### [Work request]
Give all of the data below again exactly, and drop the images.

### [The data]
★ ★ ★ ★ ★ ★ ★
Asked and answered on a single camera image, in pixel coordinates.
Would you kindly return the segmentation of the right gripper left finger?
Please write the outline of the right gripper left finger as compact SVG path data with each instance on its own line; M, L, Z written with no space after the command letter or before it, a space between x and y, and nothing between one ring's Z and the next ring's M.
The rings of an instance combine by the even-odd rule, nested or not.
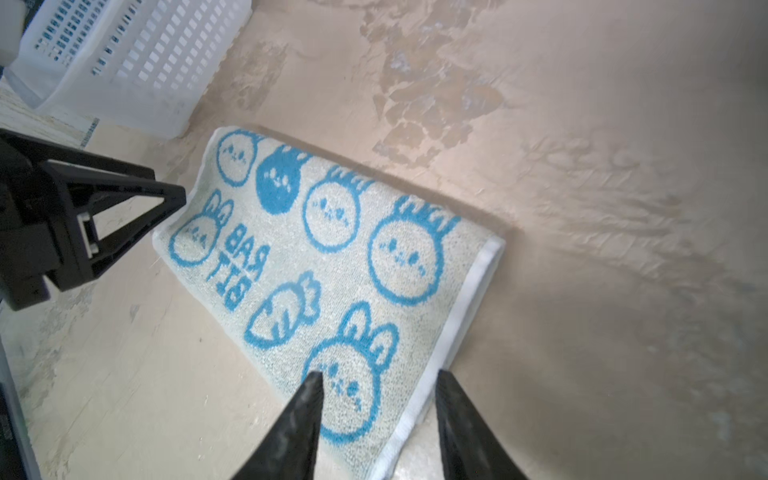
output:
M233 479L313 479L323 400L323 375L311 371Z

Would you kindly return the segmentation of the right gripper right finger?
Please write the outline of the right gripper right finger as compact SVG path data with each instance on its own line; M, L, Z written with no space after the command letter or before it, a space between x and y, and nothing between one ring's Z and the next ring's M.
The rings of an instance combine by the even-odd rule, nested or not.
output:
M435 403L445 479L528 479L444 369L437 375Z

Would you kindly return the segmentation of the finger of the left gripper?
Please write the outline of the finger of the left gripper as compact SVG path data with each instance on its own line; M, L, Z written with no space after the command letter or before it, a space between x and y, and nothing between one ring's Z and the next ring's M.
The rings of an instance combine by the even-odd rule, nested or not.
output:
M53 187L48 223L60 258L48 278L61 291L101 277L186 204L184 187L159 182L153 173L125 174L53 160L41 169ZM157 204L105 236L98 233L97 215L137 199Z
M70 165L87 167L104 172L138 177L147 180L155 179L155 172L151 168L59 145L28 135L20 134L12 130L2 128L1 140L12 149L19 152L32 164L54 160Z

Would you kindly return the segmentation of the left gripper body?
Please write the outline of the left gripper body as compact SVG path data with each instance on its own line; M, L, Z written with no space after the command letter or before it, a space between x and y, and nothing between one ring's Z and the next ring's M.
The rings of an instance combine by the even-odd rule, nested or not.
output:
M47 301L45 277L62 266L52 230L63 211L60 172L23 143L1 131L1 300L14 311Z

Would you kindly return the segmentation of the blue bunny towel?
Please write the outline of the blue bunny towel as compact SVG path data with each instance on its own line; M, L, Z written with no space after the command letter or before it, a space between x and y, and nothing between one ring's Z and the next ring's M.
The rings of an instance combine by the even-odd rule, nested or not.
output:
M157 253L270 385L323 376L320 434L388 479L504 251L490 230L350 168L217 129Z

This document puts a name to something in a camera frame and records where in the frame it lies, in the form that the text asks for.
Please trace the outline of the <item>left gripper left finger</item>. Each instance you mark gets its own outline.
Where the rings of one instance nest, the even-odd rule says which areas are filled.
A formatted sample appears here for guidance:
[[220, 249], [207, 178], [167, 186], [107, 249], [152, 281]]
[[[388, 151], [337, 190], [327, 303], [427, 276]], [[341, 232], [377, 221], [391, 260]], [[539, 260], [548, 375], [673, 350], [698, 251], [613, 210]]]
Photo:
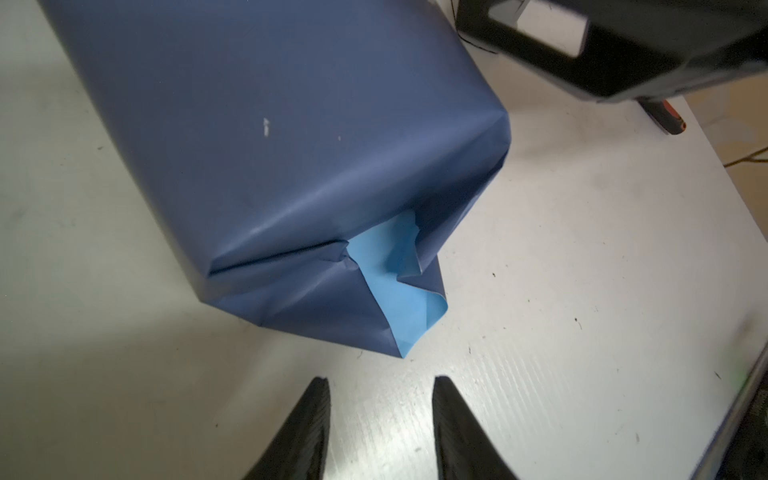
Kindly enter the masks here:
[[315, 377], [244, 479], [322, 479], [330, 420], [329, 382]]

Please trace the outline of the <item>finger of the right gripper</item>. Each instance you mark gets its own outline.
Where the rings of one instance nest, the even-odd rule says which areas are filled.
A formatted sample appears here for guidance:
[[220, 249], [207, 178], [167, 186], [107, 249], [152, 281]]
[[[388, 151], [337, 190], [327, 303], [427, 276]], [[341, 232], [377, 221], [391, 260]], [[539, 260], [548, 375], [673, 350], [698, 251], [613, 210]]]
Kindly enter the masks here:
[[459, 2], [457, 30], [582, 100], [660, 100], [767, 70], [764, 1], [563, 1], [586, 19], [574, 57], [492, 18], [495, 5]]

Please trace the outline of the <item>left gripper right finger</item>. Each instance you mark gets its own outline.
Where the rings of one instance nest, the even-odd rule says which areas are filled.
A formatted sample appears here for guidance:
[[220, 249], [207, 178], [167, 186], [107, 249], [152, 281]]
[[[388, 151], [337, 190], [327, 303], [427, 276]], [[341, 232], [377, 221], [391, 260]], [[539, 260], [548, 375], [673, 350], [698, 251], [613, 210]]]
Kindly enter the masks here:
[[439, 479], [517, 480], [447, 376], [435, 378], [432, 411]]

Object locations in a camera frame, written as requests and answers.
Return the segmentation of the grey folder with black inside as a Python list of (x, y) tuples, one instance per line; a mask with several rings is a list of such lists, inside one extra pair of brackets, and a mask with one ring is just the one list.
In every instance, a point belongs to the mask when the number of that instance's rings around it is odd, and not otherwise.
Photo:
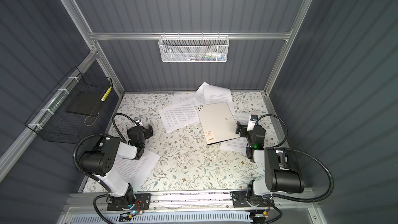
[(239, 138), (236, 122), (227, 103), (197, 106), (199, 120), (207, 145)]

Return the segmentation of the printed sheet near left arm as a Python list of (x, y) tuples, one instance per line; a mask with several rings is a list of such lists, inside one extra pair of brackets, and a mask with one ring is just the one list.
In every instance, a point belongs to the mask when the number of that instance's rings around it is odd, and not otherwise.
[(145, 151), (139, 160), (116, 158), (113, 166), (120, 176), (130, 183), (135, 191), (141, 186), (157, 164), (160, 156), (152, 151)]

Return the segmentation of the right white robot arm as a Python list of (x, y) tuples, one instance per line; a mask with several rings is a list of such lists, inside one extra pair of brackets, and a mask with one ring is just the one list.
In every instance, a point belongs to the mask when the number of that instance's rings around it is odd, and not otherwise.
[(263, 176), (252, 180), (245, 191), (231, 193), (238, 207), (262, 205), (262, 197), (271, 201), (272, 197), (267, 194), (273, 192), (301, 194), (304, 191), (304, 179), (293, 152), (279, 150), (278, 147), (262, 147), (260, 141), (264, 140), (266, 130), (252, 121), (249, 125), (237, 122), (235, 133), (247, 140), (247, 158), (253, 163), (264, 165)]

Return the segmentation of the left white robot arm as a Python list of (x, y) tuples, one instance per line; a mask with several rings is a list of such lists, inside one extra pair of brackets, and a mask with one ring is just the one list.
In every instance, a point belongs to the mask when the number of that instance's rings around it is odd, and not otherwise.
[(146, 170), (158, 160), (152, 152), (145, 152), (146, 140), (153, 136), (153, 127), (135, 126), (127, 131), (128, 141), (105, 134), (82, 139), (73, 152), (77, 170), (99, 182), (107, 190), (108, 210), (136, 211), (143, 208), (133, 188), (139, 185)]

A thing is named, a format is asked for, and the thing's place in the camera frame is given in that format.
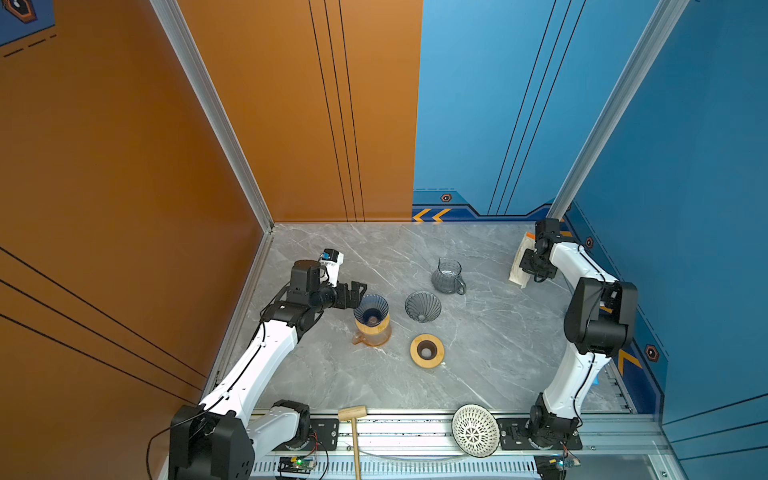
★ ★ ★ ★ ★ ★ ★
### [Response to this task]
Asked and answered on a single camera image, in pixel coordinates.
Would you kindly return the segmentation of the right gripper left finger?
Please write the outline of the right gripper left finger as compact SVG path data with each instance on its own line; M, L, Z written with no space after the command letter or before it, a space between x and y, and nothing between one ring's Z and the next ring's M.
The rings of an instance combine by the even-odd rule, nested or not.
output:
M233 479L313 479L323 400L323 375L311 371Z

Would you kindly return the segmentation of the right gripper right finger?
Please write the outline of the right gripper right finger as compact SVG path data with each instance on its own line; M, L, Z written with no space after the command letter or before it, a space between x and y, and nothing between one ring's Z and the next ring's M.
The rings of an instance combine by the even-odd rule, nested or not.
output:
M435 403L445 479L528 479L444 369L437 375Z

Would you kindly return the segmentation of the finger of the left gripper?
Please write the outline of the finger of the left gripper as compact SVG path data with each instance on its own line; M, L, Z written with no space after the command letter or before it, a space between x and y, and nothing between one ring's Z and the next ring's M.
The rings of an instance combine by the even-odd rule, nested or not.
output:
M53 187L48 223L60 258L48 278L61 291L101 277L186 204L184 187L159 182L153 173L125 174L53 160L41 169ZM157 204L105 236L98 233L97 215L137 199Z
M70 165L87 167L104 172L138 177L147 180L155 179L155 172L151 168L59 145L28 135L20 134L12 130L2 128L1 140L12 149L19 152L32 164L54 160Z

Would you kindly return the segmentation of the left gripper body?
Please write the outline of the left gripper body as compact SVG path data with each instance on its own line; M, L, Z written with no space after the command letter or before it, a space between x and y, and nothing between one ring's Z and the next ring's M.
The rings of an instance combine by the even-odd rule, nested or not.
output:
M47 301L45 277L62 266L52 230L63 211L60 172L23 143L1 131L1 300L14 311Z

Would you kindly return the segmentation of the blue bunny towel?
Please write the outline of the blue bunny towel as compact SVG path data with each instance on its own line; M, L, Z written with no space after the command letter or before it, a space between x and y, and nothing between one ring's Z and the next ring's M.
The rings of an instance combine by the even-odd rule, nested or not.
output:
M157 253L270 385L323 376L320 434L388 479L504 251L490 230L350 168L217 129Z

This document puts a name to something in a camera frame and records where in the frame it lies, in the form that the text asks for.
Please trace the outline of the <item>left gripper left finger</item>. Each instance you mark gets its own outline.
Where the rings of one instance nest, the even-odd rule says which areas are filled.
A formatted sample appears here for guidance:
[[220, 249], [207, 178], [167, 186], [107, 249], [152, 281]]
[[[388, 151], [337, 190], [327, 303], [427, 276]], [[341, 232], [377, 221], [391, 260]], [[539, 260], [548, 375], [673, 350], [698, 251], [613, 210]]]
Photo:
Kindly enter the masks here:
[[315, 377], [244, 479], [322, 479], [330, 420], [329, 382]]

Please trace the outline of the <item>finger of the right gripper</item>. Each instance you mark gets its own outline.
Where the rings of one instance nest, the even-odd rule says which areas are filled.
A formatted sample appears here for guidance:
[[220, 249], [207, 178], [167, 186], [107, 249], [152, 281]]
[[[388, 151], [337, 190], [327, 303], [427, 276]], [[341, 232], [377, 221], [391, 260]], [[539, 260], [548, 375], [673, 350], [698, 251], [613, 210]]]
Kindly enter the masks here:
[[459, 2], [457, 30], [582, 100], [660, 100], [767, 70], [764, 1], [563, 1], [586, 19], [574, 57], [492, 18], [495, 5]]

Please trace the outline of the <item>left gripper right finger</item>. Each instance you mark gets its own outline.
Where the rings of one instance nest, the even-odd rule says which areas are filled.
A formatted sample appears here for guidance:
[[220, 249], [207, 178], [167, 186], [107, 249], [152, 281]]
[[[388, 151], [337, 190], [327, 303], [427, 276]], [[341, 232], [377, 221], [391, 260]], [[539, 260], [548, 375], [673, 350], [698, 251], [613, 210]]]
Kindly enter the masks here:
[[439, 479], [517, 480], [447, 376], [435, 378], [432, 411]]

Object locations in a camera frame, written as requests and answers.
Return the segmentation of the grey folder with black inside as a Python list of (x, y) tuples, one instance per line; a mask with several rings is a list of such lists, inside one extra pair of brackets, and a mask with one ring is just the one list.
In every instance, a point belongs to the mask when the number of that instance's rings around it is odd, and not otherwise.
Photo:
[(239, 138), (236, 122), (227, 103), (197, 106), (199, 120), (207, 145)]

Return the segmentation of the printed sheet near left arm as a Python list of (x, y) tuples, one instance per line; a mask with several rings is a list of such lists, inside one extra pair of brackets, and a mask with one ring is just the one list.
In every instance, a point belongs to the mask when the number of that instance's rings around it is odd, and not otherwise.
[(145, 151), (139, 160), (116, 158), (113, 166), (120, 176), (130, 183), (135, 191), (141, 186), (157, 164), (160, 156), (152, 151)]

Return the segmentation of the right white robot arm as a Python list of (x, y) tuples, one instance per line; a mask with several rings is a list of such lists, inside one extra pair of brackets, and a mask with one ring is just the one list.
In every instance, a point belongs to the mask when the number of that instance's rings around it is odd, and not otherwise.
[(263, 176), (252, 180), (245, 191), (231, 193), (238, 207), (262, 205), (262, 197), (271, 201), (272, 197), (267, 194), (273, 192), (301, 194), (304, 191), (304, 179), (293, 152), (279, 150), (278, 147), (262, 147), (260, 141), (264, 140), (266, 130), (252, 121), (249, 125), (237, 122), (235, 133), (247, 140), (247, 158), (253, 163), (264, 165)]

Return the segmentation of the left white robot arm as a Python list of (x, y) tuples, one instance per line; a mask with several rings is a list of such lists, inside one extra pair of brackets, and a mask with one ring is just the one list.
In every instance, a point belongs to the mask when the number of that instance's rings around it is odd, and not otherwise.
[(146, 170), (158, 160), (152, 152), (145, 152), (146, 140), (153, 136), (153, 127), (135, 126), (127, 131), (128, 141), (105, 134), (82, 139), (73, 152), (77, 170), (99, 182), (107, 190), (108, 210), (136, 211), (143, 208), (133, 188), (139, 185)]

A thing is named, a format is asked for, and the thing's place in the camera frame is given in that format.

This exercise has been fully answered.